[sdiy] SRAM question
Colin f
colin at colinfraser.com
Fri Feb 19 19:19:58 CET 2010
> Sometimes there is additional protection circuitry to prevent
> the processor from accidentally writing to RAM during power
> up/down when it might do unpredictable things.
There should always be protection circuitry.
You need to detect power-down as soon as it happens and deselect the RAM
chip before any spurious writes can occur.
This can often be done by the circuitry that holds the CPU in reset when the
supply voltage is too low.
Deselecting a low power SRAM chip will usually put it into its standby power
mode, with all outputs in high-impedance state.
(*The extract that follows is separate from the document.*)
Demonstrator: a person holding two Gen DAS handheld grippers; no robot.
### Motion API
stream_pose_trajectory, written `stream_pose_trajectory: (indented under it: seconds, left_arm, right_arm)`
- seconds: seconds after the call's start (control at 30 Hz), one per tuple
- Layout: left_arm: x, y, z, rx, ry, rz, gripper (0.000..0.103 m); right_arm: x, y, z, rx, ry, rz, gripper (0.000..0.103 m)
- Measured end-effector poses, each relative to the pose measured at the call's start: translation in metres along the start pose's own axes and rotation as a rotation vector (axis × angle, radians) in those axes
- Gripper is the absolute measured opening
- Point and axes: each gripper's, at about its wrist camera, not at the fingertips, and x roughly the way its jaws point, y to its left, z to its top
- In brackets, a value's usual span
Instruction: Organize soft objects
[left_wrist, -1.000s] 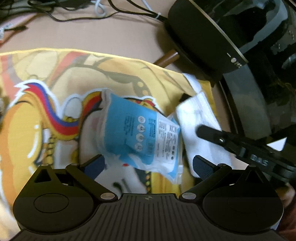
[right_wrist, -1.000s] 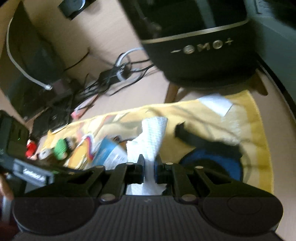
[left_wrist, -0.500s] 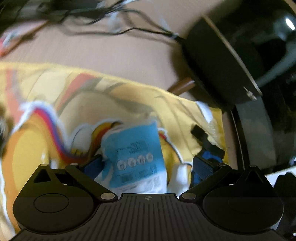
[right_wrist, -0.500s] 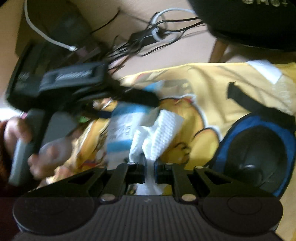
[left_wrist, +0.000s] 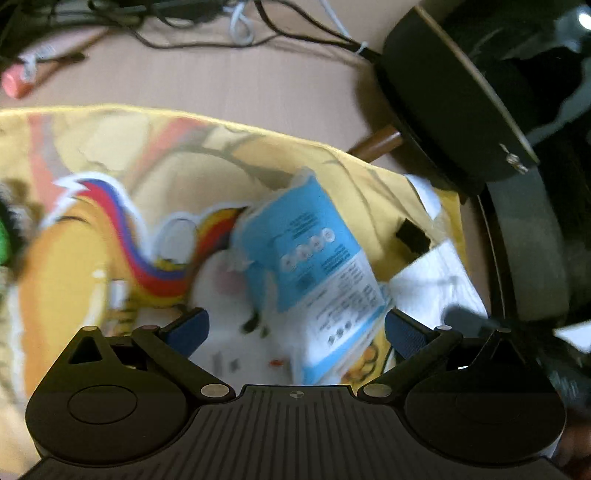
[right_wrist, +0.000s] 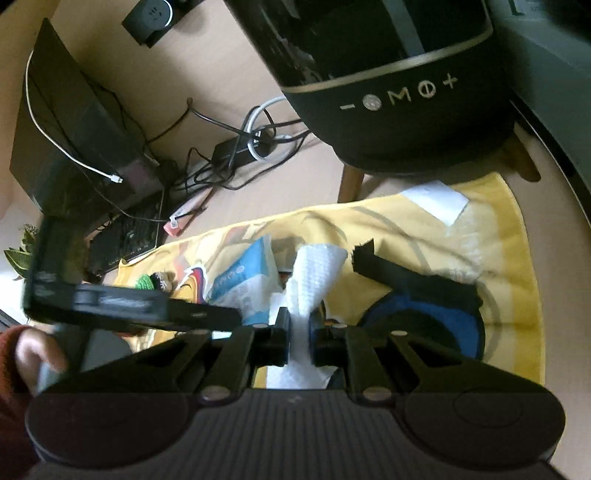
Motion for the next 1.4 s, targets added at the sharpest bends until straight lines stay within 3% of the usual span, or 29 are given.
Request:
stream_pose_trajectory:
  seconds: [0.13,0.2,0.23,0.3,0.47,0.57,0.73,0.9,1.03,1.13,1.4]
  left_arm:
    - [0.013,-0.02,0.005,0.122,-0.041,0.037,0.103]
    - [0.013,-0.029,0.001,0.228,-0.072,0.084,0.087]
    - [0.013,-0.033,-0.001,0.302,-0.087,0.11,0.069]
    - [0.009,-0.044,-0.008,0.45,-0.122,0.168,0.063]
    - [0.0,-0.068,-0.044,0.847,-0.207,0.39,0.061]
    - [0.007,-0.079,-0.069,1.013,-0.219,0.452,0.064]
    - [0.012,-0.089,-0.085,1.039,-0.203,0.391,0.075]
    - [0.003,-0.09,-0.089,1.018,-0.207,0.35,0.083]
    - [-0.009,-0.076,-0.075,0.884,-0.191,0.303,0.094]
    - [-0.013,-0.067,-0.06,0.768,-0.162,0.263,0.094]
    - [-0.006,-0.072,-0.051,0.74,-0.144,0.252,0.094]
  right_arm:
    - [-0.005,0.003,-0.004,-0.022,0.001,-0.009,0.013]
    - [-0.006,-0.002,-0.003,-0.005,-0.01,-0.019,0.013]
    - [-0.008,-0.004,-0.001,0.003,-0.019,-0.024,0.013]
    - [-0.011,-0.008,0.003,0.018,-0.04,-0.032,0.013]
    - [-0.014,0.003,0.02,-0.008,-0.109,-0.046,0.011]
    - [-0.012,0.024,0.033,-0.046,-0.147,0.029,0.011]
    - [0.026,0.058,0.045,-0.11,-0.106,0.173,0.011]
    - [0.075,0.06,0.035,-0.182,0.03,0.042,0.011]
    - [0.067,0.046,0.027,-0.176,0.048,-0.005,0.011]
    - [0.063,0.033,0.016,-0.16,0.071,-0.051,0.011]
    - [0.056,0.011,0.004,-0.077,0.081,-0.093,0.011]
Remember you need to keep the device deselected once power in the rest of
the circuit is down.
So if the RAM chip only has active low chip enable lines, these are going to
need pulled high by the battery voltage when the rest of the circuit is off.
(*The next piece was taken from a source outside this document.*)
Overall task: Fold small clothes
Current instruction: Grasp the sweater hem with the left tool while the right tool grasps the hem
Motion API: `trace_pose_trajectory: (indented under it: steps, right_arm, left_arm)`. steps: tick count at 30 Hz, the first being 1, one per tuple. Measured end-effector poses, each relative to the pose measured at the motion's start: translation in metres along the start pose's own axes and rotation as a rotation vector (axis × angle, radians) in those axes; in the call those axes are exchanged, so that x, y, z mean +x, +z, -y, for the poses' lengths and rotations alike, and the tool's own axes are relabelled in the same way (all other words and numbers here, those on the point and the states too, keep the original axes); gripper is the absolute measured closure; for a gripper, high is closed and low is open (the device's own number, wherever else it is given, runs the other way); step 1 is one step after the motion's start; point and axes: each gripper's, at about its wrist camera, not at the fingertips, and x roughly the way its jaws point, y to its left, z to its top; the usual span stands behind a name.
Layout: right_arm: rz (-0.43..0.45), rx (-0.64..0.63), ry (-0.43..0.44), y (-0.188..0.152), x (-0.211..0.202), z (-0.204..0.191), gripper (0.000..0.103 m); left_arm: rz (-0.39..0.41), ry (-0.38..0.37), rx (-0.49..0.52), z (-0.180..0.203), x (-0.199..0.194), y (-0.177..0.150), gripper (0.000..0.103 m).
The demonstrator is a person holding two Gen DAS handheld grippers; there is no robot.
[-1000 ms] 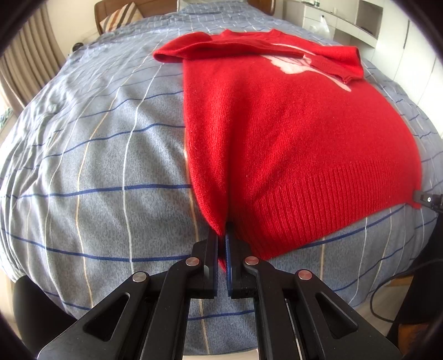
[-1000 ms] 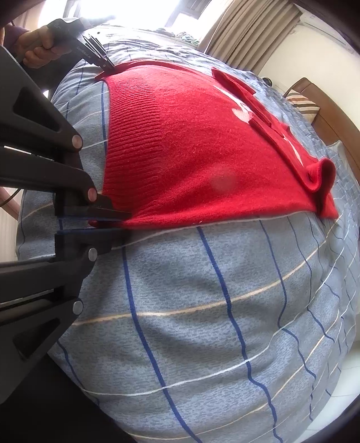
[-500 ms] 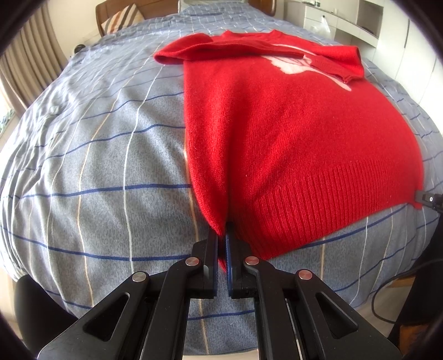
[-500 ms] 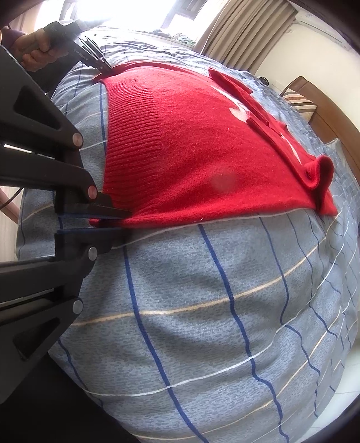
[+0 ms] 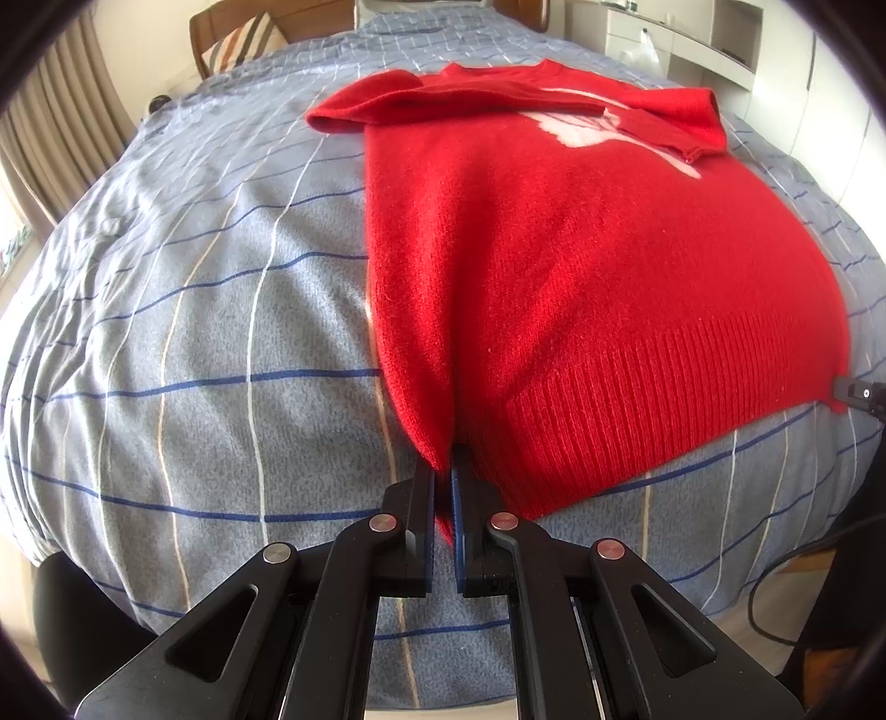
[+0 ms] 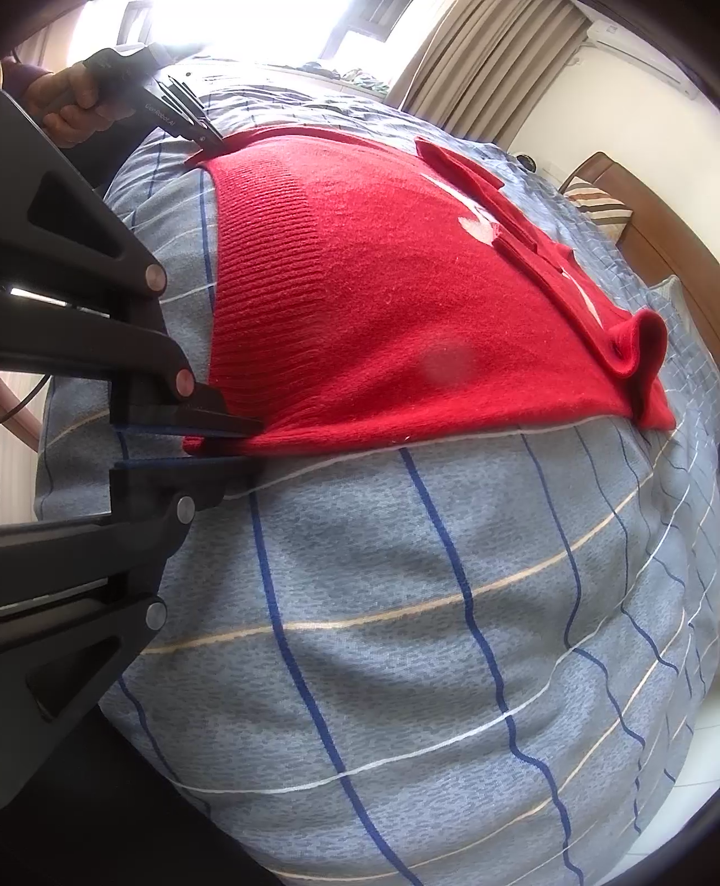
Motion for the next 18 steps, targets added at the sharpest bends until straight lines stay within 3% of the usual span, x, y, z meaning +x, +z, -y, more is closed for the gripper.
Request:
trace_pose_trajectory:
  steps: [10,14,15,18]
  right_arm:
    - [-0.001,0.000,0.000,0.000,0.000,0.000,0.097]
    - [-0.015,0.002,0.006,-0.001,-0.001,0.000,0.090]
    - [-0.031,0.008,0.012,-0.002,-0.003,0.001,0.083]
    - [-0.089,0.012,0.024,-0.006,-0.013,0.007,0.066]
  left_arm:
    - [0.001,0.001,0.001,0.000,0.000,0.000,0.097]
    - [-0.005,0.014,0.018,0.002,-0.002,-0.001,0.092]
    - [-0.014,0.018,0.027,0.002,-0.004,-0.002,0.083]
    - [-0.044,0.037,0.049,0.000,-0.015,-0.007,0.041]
6264 SRAMs used to have an active high chip select line that made life
easier...
> While this was pretty common 10-20 years ago, these days more
> often you'll find long-term storage is done with flash memory
> or EEPROM which needs no battery to retain its data.
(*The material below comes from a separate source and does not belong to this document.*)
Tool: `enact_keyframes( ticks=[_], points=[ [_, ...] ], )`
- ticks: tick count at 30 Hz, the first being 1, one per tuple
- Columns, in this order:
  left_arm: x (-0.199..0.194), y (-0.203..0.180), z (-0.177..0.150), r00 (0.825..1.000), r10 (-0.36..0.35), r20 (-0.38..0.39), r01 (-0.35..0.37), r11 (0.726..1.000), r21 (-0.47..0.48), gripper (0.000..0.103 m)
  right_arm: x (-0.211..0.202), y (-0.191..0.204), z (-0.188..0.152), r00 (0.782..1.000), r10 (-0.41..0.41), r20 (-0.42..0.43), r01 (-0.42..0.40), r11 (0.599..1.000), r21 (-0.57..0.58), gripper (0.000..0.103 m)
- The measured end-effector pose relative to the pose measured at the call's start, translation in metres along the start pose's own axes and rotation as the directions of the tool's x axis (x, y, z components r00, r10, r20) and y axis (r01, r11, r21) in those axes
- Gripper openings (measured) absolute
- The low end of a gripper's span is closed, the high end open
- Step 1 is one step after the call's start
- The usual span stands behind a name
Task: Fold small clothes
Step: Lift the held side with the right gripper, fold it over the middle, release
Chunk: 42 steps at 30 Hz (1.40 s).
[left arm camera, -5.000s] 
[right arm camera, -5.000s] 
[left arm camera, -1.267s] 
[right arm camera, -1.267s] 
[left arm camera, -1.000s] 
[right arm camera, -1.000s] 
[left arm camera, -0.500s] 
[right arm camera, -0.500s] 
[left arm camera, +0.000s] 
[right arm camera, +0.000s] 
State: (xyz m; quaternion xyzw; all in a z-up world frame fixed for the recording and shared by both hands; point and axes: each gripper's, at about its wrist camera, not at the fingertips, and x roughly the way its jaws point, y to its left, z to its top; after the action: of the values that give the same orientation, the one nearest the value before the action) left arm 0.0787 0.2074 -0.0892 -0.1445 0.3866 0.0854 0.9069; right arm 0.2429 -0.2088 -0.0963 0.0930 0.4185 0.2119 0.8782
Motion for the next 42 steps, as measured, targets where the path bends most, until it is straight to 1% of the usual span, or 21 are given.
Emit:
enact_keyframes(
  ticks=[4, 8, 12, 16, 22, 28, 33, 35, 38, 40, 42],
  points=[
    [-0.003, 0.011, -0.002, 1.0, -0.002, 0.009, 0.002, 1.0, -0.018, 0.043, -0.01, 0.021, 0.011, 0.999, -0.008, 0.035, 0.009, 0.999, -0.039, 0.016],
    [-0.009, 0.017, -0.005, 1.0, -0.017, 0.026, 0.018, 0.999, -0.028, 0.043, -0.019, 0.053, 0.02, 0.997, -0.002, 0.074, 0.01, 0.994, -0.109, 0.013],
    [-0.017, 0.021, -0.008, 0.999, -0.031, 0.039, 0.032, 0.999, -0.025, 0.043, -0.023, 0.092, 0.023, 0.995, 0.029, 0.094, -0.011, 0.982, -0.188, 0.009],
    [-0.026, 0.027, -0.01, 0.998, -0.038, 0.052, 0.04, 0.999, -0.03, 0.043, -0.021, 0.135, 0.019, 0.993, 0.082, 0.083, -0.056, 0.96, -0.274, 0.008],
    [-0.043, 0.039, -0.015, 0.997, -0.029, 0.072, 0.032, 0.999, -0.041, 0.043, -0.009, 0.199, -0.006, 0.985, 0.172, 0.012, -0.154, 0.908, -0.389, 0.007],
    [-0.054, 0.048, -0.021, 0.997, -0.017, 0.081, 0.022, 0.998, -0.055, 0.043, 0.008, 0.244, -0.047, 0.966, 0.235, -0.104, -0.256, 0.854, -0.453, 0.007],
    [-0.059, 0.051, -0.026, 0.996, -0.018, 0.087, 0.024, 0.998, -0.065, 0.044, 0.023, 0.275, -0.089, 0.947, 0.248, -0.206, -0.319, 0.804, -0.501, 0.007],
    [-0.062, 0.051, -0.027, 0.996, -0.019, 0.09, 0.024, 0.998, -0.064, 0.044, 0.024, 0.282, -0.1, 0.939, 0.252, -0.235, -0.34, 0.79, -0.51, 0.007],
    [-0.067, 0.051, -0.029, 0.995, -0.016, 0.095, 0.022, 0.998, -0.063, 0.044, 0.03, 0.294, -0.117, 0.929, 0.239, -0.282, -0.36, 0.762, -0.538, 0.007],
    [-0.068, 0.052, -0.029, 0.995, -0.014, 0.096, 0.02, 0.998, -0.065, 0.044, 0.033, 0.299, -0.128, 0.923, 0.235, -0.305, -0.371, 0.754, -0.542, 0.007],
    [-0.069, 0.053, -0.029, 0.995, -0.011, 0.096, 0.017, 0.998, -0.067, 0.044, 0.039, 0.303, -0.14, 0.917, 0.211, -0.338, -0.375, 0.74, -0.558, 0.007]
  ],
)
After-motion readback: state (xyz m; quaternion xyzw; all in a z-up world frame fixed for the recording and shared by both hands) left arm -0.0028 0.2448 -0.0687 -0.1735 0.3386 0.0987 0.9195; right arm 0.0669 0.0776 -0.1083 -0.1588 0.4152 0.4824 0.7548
The problem with flash or EPROM is the endurance of data.
If you have frequently changing data in memory that you want to be
non-volatile without having to initiate an explicit store operation before
power-down, then battery backed SRAM is the answer.
One possible alternative to save the cost of the battery and power
switchover circuitry is FRAM.
But don't believe their hype about it being a drop-in replacement for SRAM -
it needs the CE line toggled to latch every new address in.